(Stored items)
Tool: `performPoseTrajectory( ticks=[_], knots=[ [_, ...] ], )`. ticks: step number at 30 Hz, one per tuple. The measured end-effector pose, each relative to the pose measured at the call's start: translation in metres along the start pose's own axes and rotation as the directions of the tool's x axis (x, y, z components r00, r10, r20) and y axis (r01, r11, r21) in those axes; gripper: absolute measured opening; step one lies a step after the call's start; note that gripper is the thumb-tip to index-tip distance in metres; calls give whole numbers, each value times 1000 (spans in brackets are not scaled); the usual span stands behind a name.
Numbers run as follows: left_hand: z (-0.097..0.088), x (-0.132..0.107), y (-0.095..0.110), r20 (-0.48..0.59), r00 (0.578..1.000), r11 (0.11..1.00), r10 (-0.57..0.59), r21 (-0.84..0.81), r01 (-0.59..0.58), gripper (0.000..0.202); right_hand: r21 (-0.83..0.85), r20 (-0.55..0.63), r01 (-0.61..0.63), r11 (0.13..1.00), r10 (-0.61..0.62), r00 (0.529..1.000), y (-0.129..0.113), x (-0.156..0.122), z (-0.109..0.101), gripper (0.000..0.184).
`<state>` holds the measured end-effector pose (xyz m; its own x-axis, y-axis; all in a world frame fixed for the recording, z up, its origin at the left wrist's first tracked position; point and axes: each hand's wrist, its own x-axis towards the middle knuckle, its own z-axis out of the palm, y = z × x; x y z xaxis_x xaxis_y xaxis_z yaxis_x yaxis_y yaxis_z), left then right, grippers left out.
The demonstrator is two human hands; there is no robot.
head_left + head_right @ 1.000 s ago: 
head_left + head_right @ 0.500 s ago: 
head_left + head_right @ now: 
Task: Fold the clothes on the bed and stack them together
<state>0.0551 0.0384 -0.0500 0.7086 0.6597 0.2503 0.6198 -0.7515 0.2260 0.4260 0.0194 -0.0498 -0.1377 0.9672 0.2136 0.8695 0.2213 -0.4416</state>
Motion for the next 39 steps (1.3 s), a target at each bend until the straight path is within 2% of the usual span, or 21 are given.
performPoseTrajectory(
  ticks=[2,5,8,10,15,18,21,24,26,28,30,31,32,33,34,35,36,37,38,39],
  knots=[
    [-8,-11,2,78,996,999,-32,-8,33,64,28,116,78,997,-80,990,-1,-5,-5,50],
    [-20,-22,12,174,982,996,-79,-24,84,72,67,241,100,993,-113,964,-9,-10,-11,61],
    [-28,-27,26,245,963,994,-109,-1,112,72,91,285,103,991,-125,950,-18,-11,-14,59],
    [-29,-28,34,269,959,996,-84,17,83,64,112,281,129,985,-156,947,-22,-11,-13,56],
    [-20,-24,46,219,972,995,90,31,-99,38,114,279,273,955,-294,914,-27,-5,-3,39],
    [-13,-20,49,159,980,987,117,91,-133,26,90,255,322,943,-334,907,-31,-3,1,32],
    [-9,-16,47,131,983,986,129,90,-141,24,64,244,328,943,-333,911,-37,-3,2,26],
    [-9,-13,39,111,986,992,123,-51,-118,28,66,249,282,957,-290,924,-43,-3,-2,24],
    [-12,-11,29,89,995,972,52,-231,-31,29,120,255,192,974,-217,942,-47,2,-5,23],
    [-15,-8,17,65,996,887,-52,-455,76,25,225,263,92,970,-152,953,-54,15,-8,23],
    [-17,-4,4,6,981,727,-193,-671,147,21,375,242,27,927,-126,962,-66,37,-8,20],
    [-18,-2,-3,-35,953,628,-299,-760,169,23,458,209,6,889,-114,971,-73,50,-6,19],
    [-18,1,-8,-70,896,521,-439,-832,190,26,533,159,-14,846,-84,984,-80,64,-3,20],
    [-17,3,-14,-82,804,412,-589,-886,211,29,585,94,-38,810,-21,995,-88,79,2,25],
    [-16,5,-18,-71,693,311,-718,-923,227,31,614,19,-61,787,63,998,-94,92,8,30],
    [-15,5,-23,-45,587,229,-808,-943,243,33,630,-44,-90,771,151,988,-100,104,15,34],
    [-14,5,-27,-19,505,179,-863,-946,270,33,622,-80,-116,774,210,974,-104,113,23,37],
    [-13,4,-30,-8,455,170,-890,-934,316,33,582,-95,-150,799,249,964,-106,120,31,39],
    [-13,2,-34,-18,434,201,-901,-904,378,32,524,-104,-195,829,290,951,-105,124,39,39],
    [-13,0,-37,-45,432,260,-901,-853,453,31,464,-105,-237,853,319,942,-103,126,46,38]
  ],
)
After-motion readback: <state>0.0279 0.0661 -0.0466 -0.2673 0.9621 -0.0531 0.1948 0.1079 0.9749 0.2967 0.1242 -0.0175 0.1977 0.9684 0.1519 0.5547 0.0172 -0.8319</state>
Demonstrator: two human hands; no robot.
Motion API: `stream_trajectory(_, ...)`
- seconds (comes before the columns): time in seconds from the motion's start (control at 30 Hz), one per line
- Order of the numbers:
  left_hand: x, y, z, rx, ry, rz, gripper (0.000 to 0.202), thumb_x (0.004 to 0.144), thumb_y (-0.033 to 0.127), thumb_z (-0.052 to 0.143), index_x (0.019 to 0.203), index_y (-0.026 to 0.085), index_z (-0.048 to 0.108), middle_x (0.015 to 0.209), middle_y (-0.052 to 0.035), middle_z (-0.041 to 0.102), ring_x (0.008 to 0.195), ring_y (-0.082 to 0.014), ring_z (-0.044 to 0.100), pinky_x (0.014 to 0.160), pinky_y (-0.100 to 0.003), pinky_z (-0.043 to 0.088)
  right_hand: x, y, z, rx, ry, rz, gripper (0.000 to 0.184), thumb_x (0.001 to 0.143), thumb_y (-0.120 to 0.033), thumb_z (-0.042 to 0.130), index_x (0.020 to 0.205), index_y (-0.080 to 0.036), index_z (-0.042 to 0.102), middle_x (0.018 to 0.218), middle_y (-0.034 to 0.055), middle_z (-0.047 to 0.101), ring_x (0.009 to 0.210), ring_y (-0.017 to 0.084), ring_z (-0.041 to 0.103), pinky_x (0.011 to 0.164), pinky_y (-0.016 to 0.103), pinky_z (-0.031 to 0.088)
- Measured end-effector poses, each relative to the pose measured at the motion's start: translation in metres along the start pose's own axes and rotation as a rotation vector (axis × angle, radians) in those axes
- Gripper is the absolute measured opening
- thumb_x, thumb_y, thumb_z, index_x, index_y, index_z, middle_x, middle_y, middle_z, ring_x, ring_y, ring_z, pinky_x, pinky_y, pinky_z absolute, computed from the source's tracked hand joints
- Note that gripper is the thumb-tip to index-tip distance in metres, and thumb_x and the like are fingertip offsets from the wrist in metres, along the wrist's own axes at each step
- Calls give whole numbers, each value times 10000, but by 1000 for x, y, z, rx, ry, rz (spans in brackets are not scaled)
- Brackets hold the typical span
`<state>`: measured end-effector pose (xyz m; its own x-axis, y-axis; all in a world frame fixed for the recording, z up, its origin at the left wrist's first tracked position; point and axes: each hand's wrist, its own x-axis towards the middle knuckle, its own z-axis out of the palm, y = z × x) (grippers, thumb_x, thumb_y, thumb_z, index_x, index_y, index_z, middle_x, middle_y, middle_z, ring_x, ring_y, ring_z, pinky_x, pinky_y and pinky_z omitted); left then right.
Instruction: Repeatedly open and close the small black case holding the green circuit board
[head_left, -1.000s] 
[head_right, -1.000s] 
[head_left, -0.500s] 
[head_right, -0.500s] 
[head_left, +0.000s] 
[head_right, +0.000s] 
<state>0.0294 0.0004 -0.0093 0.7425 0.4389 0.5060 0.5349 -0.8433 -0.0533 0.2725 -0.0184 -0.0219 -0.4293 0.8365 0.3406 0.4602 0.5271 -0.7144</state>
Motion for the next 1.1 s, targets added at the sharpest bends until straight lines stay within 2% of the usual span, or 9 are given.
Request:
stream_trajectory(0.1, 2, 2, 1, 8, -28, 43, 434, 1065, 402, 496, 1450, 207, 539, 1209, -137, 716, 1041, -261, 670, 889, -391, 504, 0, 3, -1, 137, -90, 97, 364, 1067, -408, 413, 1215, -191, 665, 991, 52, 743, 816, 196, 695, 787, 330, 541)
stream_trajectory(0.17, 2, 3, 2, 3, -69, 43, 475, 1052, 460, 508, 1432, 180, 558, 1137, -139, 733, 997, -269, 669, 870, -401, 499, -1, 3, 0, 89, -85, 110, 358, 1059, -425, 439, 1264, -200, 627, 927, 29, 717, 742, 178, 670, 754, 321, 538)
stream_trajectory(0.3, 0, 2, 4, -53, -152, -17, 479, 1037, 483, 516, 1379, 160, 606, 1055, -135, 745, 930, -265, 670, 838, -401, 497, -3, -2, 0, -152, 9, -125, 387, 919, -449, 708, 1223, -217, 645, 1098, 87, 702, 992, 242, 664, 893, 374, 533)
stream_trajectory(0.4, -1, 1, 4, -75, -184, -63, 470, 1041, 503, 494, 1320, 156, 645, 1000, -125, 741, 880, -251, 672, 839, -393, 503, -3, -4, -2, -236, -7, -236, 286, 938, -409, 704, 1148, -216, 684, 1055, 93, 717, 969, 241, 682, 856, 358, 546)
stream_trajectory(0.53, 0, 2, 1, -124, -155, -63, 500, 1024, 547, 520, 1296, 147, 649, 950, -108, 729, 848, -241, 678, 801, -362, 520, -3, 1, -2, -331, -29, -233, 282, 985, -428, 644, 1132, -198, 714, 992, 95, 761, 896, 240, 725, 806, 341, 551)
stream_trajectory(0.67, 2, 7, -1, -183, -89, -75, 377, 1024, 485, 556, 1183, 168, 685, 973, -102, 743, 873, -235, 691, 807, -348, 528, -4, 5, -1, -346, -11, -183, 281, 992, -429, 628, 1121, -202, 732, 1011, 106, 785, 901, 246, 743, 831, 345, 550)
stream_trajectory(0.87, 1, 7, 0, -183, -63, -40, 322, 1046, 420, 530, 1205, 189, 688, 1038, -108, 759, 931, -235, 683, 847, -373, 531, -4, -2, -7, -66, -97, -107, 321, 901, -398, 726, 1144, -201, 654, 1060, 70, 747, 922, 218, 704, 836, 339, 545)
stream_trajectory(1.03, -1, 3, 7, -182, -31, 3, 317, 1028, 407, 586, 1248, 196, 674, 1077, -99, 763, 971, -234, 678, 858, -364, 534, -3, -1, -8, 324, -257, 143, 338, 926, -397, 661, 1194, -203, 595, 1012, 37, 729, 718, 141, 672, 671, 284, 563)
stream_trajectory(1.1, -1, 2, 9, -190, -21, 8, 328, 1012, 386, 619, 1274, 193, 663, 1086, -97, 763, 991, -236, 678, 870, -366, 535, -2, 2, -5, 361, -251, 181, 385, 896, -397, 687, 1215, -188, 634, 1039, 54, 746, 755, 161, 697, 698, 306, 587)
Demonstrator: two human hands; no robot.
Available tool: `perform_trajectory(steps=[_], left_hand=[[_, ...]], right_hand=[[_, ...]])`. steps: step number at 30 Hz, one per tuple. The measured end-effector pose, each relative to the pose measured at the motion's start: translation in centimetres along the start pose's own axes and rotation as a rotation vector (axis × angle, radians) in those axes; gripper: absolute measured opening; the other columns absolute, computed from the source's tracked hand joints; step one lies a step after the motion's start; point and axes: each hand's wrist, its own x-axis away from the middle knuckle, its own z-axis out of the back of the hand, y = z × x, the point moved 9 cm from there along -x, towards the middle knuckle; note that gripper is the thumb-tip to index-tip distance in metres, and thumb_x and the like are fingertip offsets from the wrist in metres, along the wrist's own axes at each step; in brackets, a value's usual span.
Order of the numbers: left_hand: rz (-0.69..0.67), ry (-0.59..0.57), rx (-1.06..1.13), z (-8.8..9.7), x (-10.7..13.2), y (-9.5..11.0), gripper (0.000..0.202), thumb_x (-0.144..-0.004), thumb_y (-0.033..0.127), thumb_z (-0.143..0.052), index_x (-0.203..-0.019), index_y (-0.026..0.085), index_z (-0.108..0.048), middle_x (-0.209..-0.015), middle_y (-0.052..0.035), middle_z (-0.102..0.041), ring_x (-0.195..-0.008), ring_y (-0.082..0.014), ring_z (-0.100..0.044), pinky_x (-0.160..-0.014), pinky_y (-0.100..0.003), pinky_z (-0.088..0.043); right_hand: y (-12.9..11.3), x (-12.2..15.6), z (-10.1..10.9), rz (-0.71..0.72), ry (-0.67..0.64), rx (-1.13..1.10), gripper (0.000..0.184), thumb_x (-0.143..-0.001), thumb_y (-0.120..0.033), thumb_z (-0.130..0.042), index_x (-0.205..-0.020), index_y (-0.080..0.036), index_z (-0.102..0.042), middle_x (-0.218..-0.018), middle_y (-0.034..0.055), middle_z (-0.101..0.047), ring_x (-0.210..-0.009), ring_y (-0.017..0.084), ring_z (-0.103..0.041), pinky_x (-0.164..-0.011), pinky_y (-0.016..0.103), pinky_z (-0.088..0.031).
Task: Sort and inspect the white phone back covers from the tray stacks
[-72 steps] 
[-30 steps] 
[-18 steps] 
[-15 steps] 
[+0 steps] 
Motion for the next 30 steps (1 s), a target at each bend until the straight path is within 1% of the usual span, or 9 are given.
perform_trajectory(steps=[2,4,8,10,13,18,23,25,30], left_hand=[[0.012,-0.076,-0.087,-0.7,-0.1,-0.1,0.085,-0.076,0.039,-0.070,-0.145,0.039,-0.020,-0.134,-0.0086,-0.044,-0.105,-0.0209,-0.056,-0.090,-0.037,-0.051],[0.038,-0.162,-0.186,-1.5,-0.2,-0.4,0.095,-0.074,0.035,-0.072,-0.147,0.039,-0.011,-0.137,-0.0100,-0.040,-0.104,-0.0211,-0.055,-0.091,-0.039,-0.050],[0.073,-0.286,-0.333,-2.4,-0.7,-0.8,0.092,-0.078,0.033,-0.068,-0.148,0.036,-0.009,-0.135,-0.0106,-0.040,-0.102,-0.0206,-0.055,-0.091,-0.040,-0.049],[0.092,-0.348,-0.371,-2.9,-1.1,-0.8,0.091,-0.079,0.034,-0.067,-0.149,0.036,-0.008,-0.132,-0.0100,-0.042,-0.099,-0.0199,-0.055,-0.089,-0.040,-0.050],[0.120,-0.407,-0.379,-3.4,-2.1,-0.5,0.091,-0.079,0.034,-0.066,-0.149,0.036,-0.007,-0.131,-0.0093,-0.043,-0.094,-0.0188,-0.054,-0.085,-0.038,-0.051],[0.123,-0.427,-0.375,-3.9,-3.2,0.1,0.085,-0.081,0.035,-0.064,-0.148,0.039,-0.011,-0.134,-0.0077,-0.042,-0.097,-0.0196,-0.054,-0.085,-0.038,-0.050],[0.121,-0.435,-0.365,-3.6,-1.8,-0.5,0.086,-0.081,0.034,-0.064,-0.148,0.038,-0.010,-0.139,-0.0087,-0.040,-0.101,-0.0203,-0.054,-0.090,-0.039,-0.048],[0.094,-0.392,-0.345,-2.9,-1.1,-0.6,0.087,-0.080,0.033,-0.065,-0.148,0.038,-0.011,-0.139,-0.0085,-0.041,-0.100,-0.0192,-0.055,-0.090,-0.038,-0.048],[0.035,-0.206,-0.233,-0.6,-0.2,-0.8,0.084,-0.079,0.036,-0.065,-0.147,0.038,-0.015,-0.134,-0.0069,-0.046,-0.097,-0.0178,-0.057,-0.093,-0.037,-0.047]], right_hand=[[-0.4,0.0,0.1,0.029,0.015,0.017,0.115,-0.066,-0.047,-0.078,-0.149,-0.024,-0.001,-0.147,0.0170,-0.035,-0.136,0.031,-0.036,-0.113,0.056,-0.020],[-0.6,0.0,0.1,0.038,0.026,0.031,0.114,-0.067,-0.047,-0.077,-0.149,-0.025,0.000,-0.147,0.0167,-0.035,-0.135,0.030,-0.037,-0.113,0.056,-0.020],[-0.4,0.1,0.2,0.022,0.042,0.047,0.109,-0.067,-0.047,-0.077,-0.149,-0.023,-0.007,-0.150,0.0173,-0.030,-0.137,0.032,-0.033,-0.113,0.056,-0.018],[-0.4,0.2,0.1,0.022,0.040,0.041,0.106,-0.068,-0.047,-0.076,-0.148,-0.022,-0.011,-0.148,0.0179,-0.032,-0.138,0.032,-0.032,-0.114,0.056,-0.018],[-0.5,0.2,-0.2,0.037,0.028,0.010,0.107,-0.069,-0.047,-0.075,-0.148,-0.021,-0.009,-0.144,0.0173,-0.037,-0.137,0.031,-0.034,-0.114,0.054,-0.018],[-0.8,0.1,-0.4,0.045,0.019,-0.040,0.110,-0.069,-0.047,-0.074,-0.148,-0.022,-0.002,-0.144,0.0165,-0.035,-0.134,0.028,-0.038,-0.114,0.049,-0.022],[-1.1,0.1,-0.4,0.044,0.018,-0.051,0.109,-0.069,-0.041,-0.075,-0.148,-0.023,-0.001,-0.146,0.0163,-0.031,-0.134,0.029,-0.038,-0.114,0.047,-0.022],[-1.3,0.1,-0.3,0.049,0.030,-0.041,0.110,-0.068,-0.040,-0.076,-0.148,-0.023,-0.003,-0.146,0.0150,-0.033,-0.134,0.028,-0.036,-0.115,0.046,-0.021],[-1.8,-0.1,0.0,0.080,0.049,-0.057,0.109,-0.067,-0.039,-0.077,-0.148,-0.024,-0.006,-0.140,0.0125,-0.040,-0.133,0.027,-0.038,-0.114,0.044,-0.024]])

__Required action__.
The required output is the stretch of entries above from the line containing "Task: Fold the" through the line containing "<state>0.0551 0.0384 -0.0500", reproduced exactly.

__Task response__.
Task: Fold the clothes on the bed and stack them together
<state>0.0551 0.0384 -0.0500 0.7086 0.6597 0.2503 0.6198 -0.7515 0.2260 0.4260 0.0194 -0.0498 -0.1377 0.9672 0.2136 0.8695 0.2213 -0.4416</state>

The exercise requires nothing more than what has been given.